ASSIGNMENT: Please copy, exactly as they appear below, the lines from the one containing "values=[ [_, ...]" through the one containing "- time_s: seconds".

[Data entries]

::::::::

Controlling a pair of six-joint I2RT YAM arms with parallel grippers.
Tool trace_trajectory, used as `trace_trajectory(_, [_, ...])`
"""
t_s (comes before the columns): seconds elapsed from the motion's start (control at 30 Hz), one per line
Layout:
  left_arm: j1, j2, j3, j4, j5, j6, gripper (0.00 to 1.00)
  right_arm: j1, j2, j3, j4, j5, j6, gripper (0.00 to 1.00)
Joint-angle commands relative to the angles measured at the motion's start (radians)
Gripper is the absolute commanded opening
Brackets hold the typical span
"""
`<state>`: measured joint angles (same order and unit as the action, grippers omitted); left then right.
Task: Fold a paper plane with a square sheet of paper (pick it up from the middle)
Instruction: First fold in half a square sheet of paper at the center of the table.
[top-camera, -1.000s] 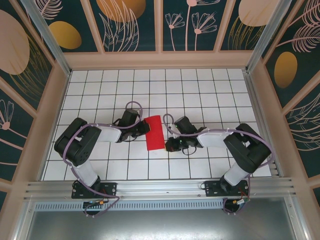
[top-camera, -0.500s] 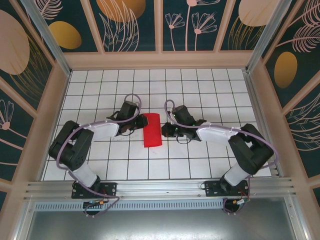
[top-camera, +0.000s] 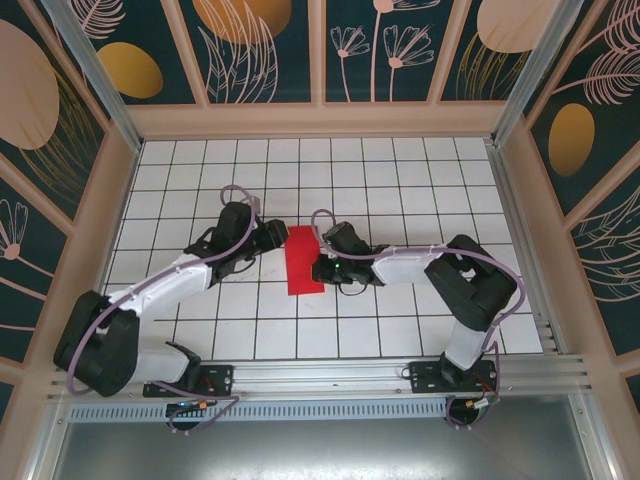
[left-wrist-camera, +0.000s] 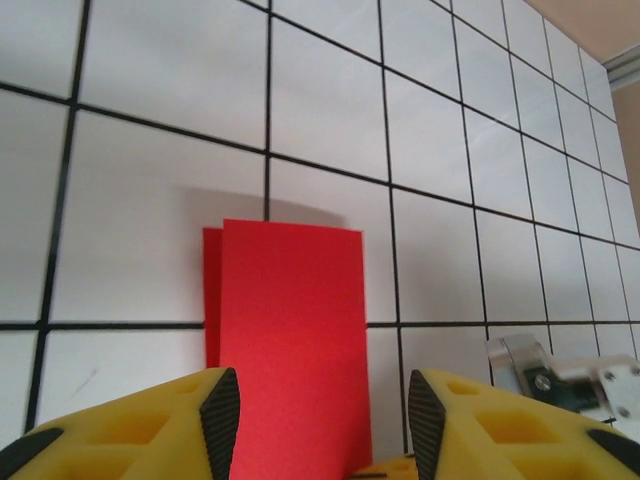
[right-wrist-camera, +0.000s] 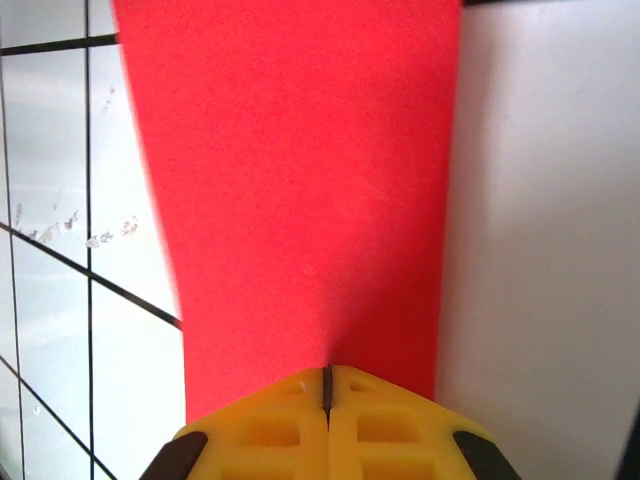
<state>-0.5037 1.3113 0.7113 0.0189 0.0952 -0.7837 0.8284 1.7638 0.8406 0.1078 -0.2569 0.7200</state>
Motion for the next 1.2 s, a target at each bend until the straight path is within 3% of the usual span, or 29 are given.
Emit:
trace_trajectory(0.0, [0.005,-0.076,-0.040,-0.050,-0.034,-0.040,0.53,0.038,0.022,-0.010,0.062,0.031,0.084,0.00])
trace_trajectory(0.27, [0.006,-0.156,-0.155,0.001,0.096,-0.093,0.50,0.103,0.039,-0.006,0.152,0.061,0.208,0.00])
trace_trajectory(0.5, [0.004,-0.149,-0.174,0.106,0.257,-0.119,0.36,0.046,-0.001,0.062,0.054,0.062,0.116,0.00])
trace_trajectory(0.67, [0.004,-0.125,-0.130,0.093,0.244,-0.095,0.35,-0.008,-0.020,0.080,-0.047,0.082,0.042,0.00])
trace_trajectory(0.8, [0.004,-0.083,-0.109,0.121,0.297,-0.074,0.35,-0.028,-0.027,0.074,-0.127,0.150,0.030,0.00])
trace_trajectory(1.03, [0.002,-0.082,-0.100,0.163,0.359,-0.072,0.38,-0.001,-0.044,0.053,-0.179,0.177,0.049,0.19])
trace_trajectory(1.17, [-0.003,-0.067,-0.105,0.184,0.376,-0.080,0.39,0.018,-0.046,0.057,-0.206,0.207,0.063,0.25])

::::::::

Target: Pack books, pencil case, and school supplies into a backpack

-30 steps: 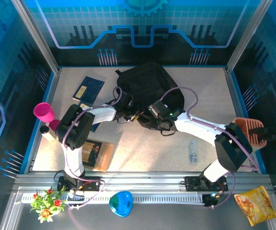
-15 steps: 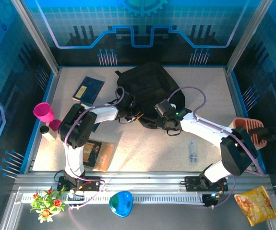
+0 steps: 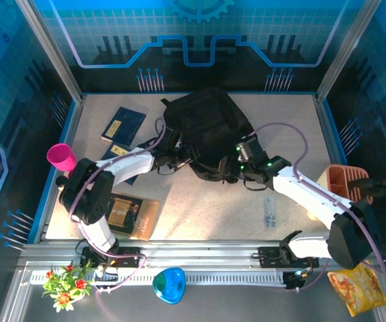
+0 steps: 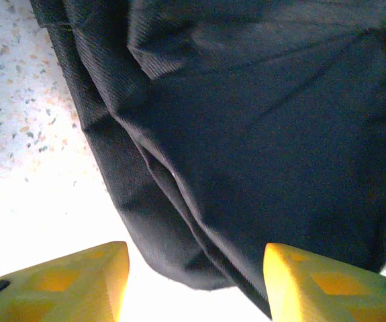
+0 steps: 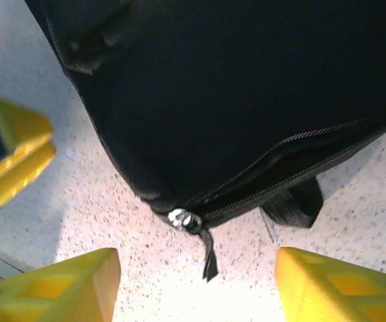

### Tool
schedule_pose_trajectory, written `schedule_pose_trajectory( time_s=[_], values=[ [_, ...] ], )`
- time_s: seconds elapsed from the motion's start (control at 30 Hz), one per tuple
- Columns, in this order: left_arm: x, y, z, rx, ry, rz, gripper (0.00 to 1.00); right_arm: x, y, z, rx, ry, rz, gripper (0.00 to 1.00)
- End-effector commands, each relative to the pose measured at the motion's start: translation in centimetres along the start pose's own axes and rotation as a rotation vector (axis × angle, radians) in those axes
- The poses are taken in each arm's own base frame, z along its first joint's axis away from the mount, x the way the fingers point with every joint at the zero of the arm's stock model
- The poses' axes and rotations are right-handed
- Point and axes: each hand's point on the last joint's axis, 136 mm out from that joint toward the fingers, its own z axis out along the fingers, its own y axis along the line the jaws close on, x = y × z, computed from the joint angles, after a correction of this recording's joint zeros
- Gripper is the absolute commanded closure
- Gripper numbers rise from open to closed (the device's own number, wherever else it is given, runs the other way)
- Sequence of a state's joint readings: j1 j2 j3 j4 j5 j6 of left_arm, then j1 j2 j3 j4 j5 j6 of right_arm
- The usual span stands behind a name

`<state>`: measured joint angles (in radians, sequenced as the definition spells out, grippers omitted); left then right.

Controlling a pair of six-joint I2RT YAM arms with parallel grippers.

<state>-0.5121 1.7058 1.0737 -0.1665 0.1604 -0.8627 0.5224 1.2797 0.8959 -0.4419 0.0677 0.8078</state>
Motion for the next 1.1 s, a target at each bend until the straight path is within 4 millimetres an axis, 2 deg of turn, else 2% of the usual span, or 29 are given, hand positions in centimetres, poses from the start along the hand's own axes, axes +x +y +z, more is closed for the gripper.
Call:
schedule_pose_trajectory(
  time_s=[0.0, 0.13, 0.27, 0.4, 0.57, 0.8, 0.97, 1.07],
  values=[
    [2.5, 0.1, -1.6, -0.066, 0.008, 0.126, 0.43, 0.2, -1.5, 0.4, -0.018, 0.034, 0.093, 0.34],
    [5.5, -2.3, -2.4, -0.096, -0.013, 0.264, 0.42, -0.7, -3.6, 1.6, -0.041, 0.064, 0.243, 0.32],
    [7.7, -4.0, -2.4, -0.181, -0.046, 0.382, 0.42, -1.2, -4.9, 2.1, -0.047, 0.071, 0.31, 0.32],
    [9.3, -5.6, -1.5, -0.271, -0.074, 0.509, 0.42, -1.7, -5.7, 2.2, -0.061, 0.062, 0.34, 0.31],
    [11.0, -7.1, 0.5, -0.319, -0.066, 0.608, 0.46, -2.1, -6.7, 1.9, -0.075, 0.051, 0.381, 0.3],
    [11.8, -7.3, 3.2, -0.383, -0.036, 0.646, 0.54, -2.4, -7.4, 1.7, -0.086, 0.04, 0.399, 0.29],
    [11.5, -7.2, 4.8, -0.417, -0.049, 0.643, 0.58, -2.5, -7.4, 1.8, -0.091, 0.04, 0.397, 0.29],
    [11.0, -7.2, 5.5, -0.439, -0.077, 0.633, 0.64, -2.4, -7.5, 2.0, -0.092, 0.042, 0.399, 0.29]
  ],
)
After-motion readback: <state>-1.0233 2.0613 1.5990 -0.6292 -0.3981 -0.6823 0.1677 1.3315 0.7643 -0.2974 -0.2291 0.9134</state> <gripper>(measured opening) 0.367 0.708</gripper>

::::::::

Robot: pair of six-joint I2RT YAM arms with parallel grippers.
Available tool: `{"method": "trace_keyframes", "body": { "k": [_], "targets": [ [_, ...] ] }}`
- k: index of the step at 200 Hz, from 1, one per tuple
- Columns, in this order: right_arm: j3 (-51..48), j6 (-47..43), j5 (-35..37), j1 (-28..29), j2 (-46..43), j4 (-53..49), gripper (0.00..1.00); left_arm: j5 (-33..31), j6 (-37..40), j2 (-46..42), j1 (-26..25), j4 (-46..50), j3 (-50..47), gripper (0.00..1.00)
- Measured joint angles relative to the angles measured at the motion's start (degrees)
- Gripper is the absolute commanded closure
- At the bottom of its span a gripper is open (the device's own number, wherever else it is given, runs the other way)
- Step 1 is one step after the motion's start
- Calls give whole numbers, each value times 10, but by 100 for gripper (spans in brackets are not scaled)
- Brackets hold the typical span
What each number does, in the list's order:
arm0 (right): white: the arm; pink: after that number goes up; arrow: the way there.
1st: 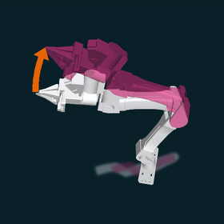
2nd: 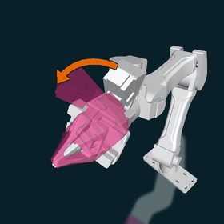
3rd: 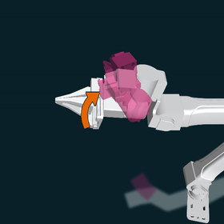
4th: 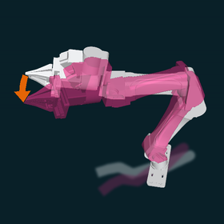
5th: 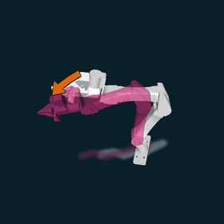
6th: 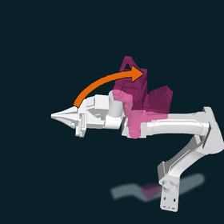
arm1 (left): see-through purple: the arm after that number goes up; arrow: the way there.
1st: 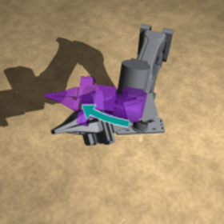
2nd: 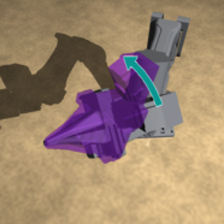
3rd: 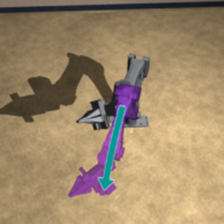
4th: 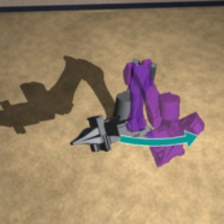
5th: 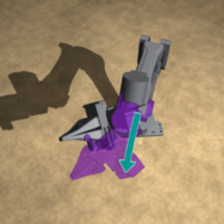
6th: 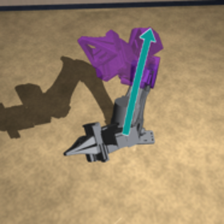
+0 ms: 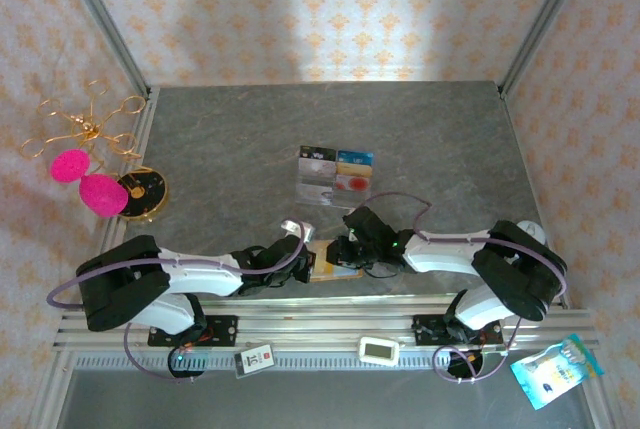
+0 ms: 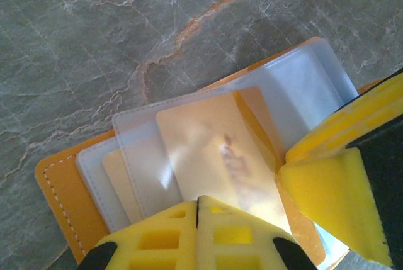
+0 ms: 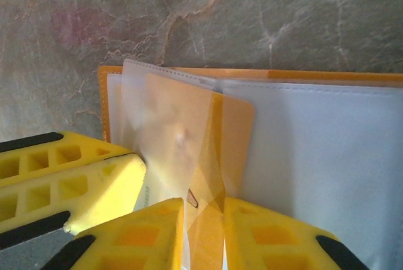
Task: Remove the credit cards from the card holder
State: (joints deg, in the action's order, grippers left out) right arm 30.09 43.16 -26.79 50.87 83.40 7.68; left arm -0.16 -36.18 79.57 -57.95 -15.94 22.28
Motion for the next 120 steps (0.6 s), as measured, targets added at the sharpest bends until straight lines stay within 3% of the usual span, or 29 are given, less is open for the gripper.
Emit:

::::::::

REPLY TO THE EXERCISE:
schedule_pose_trajectory, written `schedule_pose_trajectory( time_s=[_], values=[ [_, ...] ], )`
- time_s: seconds elapsed from the motion's start (control at 30 Hz), one per tuple

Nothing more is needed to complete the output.